▶ PROBLEM STATEMENT
A stretch of the entries below is to be set down exactly, running from the line with "the black base" through the line with "A colleague of mine needs the bounding boxes for the wrist", both included, and no other line.

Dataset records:

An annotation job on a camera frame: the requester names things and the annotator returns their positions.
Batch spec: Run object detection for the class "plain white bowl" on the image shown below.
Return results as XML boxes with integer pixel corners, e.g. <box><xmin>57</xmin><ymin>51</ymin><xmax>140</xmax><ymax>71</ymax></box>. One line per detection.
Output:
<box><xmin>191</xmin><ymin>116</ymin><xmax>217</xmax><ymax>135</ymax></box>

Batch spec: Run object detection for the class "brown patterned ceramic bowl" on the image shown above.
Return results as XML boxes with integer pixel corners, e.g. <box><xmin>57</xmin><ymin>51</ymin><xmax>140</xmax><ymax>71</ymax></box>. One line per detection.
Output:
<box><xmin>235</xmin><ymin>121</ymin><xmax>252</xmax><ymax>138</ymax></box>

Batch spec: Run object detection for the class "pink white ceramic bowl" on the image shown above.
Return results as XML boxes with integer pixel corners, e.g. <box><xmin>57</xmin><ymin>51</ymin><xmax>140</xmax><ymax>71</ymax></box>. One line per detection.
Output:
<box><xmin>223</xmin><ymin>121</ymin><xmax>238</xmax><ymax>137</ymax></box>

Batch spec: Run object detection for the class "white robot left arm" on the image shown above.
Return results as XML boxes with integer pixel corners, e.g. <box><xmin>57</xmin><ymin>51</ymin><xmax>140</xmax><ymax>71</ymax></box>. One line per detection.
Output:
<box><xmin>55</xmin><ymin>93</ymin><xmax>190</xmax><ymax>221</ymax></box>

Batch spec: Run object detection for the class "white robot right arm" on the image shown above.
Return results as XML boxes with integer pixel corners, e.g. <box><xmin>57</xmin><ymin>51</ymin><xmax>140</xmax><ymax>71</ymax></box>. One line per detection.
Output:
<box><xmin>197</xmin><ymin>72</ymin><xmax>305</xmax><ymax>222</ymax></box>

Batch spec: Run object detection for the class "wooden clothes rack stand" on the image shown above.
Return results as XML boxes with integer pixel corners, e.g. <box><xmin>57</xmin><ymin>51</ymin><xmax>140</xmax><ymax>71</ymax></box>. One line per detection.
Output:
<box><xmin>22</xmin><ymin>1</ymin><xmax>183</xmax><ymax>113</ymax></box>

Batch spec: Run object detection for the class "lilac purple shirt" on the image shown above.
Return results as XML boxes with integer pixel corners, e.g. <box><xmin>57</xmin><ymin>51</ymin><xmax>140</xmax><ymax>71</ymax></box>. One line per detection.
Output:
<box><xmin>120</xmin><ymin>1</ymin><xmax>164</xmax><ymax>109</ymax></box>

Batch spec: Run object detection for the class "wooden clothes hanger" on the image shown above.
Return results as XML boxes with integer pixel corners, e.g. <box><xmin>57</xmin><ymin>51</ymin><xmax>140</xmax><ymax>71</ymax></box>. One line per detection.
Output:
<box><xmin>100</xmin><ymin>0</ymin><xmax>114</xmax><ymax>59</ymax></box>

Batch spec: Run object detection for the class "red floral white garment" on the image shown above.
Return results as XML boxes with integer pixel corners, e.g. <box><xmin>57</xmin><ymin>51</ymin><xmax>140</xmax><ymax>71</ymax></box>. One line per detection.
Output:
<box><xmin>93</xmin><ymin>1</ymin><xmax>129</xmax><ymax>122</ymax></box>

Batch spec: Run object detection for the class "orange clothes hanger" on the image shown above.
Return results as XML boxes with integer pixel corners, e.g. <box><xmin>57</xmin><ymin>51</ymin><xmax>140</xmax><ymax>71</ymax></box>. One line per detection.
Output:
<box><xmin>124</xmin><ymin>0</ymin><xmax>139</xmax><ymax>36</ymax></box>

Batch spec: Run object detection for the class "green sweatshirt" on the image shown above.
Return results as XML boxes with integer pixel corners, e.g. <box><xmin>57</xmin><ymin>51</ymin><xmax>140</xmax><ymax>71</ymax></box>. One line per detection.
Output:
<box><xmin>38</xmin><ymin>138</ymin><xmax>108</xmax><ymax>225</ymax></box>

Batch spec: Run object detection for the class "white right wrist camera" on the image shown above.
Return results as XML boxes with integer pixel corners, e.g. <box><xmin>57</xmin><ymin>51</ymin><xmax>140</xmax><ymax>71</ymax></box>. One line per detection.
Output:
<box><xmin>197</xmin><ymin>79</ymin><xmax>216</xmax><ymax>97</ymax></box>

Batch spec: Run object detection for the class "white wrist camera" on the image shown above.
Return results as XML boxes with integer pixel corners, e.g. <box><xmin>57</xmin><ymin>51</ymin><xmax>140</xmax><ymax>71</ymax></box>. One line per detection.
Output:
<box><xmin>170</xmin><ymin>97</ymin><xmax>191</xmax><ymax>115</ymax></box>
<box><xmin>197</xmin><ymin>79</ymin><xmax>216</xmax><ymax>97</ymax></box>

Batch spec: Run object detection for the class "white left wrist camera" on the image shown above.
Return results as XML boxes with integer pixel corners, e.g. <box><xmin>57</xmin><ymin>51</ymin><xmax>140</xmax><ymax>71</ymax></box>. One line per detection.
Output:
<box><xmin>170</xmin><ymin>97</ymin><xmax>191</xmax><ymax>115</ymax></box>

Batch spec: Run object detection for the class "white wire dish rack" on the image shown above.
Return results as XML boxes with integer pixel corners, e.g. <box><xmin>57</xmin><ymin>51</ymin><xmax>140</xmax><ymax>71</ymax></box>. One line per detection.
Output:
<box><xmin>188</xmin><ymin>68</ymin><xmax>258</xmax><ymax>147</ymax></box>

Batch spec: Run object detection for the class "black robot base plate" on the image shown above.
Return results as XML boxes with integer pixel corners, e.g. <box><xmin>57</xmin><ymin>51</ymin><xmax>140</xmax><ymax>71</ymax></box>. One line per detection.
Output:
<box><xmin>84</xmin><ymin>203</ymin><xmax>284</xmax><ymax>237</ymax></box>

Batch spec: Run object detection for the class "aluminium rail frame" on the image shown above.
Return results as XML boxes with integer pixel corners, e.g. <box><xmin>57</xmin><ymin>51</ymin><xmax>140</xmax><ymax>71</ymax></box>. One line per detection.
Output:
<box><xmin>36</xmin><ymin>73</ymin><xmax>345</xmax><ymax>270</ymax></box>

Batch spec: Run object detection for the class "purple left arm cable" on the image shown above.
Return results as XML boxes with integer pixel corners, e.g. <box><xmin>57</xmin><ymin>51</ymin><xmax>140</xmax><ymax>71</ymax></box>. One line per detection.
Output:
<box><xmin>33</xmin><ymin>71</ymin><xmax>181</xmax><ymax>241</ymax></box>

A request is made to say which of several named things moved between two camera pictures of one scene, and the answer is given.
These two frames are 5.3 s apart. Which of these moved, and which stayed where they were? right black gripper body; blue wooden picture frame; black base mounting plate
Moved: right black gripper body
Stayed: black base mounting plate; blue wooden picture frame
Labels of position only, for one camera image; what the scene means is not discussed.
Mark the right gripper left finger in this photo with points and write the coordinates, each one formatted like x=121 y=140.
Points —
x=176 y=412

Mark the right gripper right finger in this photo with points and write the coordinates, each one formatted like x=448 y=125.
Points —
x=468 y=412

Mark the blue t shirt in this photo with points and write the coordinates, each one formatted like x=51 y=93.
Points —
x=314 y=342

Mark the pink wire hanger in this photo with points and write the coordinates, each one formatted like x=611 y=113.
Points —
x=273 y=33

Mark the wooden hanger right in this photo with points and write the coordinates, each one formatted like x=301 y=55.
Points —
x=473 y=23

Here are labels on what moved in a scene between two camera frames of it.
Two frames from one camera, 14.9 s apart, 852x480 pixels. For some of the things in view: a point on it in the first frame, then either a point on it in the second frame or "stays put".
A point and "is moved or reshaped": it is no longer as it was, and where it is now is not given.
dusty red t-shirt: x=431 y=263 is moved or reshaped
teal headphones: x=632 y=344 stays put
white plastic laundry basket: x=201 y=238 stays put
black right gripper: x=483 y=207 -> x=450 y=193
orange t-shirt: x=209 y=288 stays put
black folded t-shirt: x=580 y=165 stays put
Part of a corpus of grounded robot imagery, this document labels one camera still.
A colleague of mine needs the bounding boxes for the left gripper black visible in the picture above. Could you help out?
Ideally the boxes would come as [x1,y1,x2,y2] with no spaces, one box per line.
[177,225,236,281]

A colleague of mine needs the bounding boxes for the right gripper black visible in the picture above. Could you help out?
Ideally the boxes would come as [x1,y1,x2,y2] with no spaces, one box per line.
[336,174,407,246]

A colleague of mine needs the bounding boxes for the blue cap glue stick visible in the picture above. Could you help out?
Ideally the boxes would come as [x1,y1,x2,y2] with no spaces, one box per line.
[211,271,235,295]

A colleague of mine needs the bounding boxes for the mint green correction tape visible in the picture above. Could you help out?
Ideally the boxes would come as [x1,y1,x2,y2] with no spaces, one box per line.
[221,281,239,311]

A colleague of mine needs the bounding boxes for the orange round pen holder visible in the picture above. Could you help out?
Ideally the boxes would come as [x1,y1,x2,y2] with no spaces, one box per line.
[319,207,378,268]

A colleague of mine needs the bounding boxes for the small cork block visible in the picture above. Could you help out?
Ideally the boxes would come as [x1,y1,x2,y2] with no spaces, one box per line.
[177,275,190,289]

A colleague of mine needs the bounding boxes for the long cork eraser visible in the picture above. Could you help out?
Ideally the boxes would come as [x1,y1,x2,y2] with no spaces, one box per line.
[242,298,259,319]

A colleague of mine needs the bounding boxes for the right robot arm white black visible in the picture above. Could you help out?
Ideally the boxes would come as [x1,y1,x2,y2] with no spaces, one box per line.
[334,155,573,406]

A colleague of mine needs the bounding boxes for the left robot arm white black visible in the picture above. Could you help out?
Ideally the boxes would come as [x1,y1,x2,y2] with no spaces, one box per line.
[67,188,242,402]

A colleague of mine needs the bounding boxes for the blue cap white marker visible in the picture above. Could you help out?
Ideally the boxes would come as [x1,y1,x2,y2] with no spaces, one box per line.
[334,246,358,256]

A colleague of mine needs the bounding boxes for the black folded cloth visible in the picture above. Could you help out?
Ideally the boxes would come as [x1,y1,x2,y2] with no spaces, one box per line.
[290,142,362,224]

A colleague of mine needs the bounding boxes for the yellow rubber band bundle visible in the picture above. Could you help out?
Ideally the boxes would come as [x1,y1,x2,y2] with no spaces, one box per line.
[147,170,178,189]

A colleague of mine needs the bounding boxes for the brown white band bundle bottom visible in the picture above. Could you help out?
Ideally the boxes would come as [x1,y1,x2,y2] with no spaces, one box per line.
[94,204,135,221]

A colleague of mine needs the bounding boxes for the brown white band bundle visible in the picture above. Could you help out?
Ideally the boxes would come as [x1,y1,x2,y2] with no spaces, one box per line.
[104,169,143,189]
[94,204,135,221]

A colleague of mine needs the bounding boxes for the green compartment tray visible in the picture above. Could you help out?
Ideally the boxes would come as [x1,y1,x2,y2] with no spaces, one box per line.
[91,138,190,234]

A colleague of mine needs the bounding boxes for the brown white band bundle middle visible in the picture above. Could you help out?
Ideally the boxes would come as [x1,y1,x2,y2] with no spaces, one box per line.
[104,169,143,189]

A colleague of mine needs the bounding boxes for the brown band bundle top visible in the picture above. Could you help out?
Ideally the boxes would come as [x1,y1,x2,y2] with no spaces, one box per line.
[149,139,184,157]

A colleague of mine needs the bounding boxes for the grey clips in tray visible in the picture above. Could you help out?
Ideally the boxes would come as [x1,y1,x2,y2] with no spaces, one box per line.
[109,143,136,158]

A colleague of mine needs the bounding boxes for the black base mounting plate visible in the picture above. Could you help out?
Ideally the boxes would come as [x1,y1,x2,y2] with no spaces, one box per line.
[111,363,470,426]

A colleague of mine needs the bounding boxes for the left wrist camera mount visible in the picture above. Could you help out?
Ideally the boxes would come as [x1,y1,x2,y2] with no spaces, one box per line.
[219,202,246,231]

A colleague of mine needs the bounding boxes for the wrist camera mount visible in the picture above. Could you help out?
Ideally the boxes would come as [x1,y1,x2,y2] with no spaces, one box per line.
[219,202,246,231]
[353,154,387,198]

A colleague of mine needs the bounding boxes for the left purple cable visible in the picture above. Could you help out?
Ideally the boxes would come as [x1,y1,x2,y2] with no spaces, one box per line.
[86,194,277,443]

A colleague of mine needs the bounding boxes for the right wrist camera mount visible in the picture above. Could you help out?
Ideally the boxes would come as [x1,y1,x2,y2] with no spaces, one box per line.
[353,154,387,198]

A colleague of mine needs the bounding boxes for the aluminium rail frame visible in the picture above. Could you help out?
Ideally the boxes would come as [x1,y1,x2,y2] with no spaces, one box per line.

▶ WRITTEN REPLY
A colleague of mine needs the bounding boxes for the black base mounting plate visible in the picture above. Could you help out?
Ideally the boxes would come as [x1,y1,x2,y2] with no spaces, one box per line.
[111,363,470,426]

A colleague of mine needs the bounding boxes for the left wrist camera mount visible in the picture above. Could you help out?
Ideally the boxes would come as [x1,y1,x2,y2] with no spaces, one box per line.
[219,202,246,231]

A colleague of mine needs the bounding boxes for the wrist camera mount visible in the picture above. Could you help out?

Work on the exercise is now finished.